= Task objective =
Exact copies of the lines from the line containing "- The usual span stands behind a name" through the last line of the entries below are the whole answer.

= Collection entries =
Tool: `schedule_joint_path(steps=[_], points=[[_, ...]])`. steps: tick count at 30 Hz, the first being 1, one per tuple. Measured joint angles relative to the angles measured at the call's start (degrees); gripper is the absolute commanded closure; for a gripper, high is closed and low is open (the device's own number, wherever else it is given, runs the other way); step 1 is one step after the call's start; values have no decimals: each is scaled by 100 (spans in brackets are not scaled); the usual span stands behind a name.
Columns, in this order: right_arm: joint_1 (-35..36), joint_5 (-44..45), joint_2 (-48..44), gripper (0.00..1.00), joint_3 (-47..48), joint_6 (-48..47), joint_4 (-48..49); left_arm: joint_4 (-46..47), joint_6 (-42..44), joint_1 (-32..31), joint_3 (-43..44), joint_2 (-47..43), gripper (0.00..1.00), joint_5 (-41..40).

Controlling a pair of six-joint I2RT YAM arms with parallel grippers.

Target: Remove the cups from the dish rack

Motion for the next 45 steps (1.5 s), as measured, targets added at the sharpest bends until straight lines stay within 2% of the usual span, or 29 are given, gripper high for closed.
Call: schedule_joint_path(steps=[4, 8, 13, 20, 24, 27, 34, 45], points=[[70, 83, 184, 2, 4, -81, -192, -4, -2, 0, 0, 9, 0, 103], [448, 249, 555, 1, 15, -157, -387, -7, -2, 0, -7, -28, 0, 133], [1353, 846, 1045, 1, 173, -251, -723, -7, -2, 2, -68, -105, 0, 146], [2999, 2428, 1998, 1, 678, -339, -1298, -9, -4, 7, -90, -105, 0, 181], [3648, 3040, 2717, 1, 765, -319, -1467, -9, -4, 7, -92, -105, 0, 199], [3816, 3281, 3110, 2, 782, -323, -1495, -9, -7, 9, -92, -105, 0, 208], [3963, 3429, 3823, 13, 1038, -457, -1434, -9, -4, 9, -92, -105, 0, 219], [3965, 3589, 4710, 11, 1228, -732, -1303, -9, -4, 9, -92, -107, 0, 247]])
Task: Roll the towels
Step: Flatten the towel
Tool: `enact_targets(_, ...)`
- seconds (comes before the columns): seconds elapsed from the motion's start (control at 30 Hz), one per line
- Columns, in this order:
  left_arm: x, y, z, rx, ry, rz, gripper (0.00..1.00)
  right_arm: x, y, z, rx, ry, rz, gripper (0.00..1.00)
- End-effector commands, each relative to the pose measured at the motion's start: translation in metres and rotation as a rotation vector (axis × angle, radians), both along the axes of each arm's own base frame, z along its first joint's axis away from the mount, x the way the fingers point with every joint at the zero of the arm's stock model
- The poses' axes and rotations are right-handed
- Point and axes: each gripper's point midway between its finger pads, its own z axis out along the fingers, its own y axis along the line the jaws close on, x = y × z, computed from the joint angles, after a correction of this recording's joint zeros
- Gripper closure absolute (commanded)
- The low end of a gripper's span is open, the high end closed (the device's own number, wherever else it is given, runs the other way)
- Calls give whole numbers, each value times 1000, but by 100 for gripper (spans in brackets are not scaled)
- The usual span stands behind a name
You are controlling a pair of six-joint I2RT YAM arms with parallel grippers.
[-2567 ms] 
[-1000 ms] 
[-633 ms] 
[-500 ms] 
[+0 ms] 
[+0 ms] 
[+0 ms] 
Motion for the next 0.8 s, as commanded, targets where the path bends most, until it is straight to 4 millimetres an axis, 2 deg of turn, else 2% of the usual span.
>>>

= Answer to this task =
- The usual span stands behind a name
You are controlling a pair of six-joint I2RT YAM arms with parallel grippers.
[-2567 ms] 
[-1000 ms] 
[-633 ms] 
[-500 ms] 
[+0 ms] 
[+0 ms] 
[+0 ms] 
Motion for the next 0.8 s, as commanded, targets where the path bends most, until it is straight to 4 millimetres an axis, 2 deg of turn, else 2% of the usual span.
>>>

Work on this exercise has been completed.